Translational Neuromodeling Unit, Institute for Biomedical Engineering, University of Zürich and Swiss Federal Institute of Technology (ETH) Zürich, Zürich, Switzerland.
Psychon Bull Rev. 2018 Apr;25(2):775-784. doi: 10.3758/s13423-017-1288-6.
People's estimates of numerical quantities are systematically biased towards their initial guess. This anchoring bias is usually interpreted as sign of human irrationality, but it has recently been suggested that the anchoring bias instead results from people's rational use of their finite time and limited cognitive resources. If this were true, then adjustment should decrease with the relative cost of time. To test this hypothesis, we designed a new numerical estimation paradigm that controls people's knowledge and varies the cost of time and error independently while allowing people to invest as much or as little time and effort into refining their estimate as they wish. Two experiments confirmed the prediction that adjustment decreases with time cost but increases with error cost regardless of whether the anchor was self-generated or provided. These results support the hypothesis that people rationally adapt their number of adjustments to achieve a near-optimal speed-accuracy tradeoff. This suggests that the anchoring bias might be a signature of the rational use of finite time and limited cognitive resources rather than a sign of human irrationality.
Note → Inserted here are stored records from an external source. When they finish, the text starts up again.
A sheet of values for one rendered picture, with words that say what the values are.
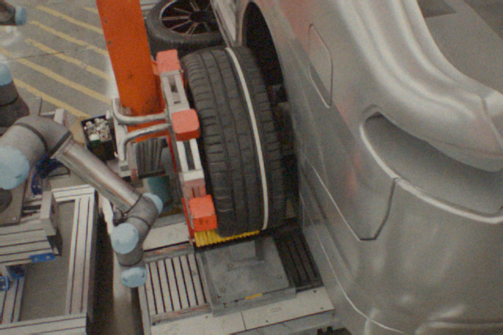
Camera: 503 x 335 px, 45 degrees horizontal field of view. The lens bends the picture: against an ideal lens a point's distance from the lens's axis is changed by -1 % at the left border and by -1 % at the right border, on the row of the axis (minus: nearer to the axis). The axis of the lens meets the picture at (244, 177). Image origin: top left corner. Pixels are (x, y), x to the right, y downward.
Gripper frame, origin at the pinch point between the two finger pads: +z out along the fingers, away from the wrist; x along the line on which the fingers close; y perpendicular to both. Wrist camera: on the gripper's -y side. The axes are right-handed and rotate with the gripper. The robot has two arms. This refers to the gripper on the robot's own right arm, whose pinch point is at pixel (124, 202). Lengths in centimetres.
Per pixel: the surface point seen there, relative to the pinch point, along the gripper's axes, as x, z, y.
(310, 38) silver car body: -55, -28, 67
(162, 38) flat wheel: -30, 159, -34
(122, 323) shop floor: 16, 11, -83
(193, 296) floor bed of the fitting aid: -17, 12, -77
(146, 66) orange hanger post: -17, 65, 9
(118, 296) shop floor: 17, 26, -83
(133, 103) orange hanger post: -8, 65, -7
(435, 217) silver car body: -64, -78, 55
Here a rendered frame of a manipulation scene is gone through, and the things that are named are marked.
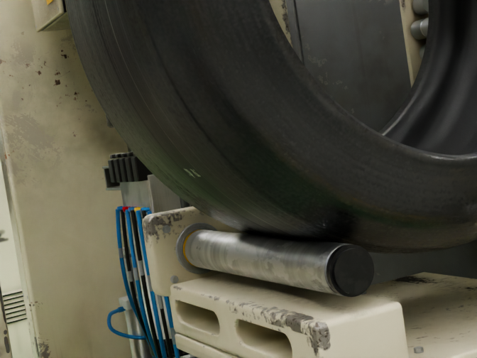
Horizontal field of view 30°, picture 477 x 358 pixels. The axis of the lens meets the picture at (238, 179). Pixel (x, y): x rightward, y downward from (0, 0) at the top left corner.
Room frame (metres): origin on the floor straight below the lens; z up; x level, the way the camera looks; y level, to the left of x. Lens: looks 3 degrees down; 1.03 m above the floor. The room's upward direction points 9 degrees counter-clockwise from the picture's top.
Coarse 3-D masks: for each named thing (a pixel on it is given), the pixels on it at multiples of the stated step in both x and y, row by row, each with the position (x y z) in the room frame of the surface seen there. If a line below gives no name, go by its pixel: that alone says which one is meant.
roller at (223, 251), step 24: (192, 240) 1.03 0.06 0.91; (216, 240) 0.97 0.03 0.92; (240, 240) 0.92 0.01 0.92; (264, 240) 0.87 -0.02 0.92; (288, 240) 0.84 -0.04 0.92; (312, 240) 0.81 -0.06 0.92; (192, 264) 1.04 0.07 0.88; (216, 264) 0.96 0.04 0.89; (240, 264) 0.90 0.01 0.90; (264, 264) 0.85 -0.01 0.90; (288, 264) 0.80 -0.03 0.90; (312, 264) 0.76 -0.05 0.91; (336, 264) 0.74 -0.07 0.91; (360, 264) 0.75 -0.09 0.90; (312, 288) 0.78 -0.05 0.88; (336, 288) 0.74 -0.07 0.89; (360, 288) 0.74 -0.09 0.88
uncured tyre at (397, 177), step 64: (128, 0) 0.72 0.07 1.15; (192, 0) 0.69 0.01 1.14; (256, 0) 0.70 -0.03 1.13; (448, 0) 1.12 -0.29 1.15; (128, 64) 0.76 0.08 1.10; (192, 64) 0.71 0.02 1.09; (256, 64) 0.70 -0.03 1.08; (448, 64) 1.12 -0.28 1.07; (128, 128) 0.85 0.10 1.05; (192, 128) 0.73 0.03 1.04; (256, 128) 0.71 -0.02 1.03; (320, 128) 0.72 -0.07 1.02; (384, 128) 1.10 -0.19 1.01; (448, 128) 1.10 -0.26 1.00; (192, 192) 0.86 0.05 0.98; (256, 192) 0.75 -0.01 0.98; (320, 192) 0.74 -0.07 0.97; (384, 192) 0.75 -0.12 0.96; (448, 192) 0.77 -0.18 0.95
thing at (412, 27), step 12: (408, 0) 1.38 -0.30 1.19; (420, 0) 1.36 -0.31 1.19; (408, 12) 1.38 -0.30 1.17; (420, 12) 1.37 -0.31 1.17; (408, 24) 1.38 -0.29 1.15; (420, 24) 1.35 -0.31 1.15; (408, 36) 1.37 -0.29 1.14; (420, 36) 1.36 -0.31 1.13; (408, 48) 1.37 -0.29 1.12; (420, 48) 1.37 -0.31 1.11; (408, 60) 1.38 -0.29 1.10; (420, 60) 1.38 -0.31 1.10
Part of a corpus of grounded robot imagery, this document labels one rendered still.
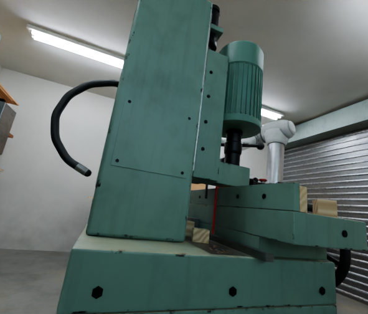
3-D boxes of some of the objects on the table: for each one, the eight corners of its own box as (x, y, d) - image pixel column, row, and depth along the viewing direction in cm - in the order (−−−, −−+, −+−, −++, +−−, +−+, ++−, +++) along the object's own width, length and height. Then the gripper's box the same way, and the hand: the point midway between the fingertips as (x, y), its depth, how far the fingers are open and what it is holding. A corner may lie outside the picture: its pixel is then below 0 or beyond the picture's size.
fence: (299, 211, 39) (299, 182, 41) (293, 210, 39) (293, 181, 40) (185, 203, 94) (186, 191, 96) (182, 203, 94) (183, 190, 95)
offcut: (317, 216, 49) (317, 199, 50) (312, 216, 53) (312, 200, 54) (337, 218, 48) (337, 200, 49) (330, 218, 52) (330, 202, 53)
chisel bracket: (249, 194, 67) (250, 167, 69) (210, 187, 62) (213, 159, 64) (235, 194, 73) (237, 170, 75) (200, 188, 69) (202, 163, 71)
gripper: (217, 190, 105) (244, 187, 86) (213, 142, 110) (238, 129, 90) (230, 189, 108) (258, 187, 88) (226, 142, 113) (252, 131, 93)
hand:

人们对数值量的估计会系统性地偏向于他们的初始猜测。这种锚定偏差通常被视为人类非理性的标志,但最近有人提出,锚定偏差反而源于人们对其有限时间和有限认知资源的合理利用。如果这是真的,那么调整应该会随着时间的相对成本而减少。为了验证这一假设,我们设计了一种新的数值估计范式,该范式控制人们的知识,并独立改变时间成本和误差成本,同时允许人们根据自己的意愿投入或多或少的时间和精力来完善他们的估计。两项实验证实了这一预测,即无论锚点是自我生成的还是提供的,调整都会随着时间成本的增加而减少,但会随着误差成本的增加而增加。这些结果支持了这样一种假设,即人们会合理调整他们的调整次数,以实现接近最优的速度-准确性权衡。这表明,锚定偏差可能是合理利用有限时间和有限认知资源的标志,而不是人类非理性的标志。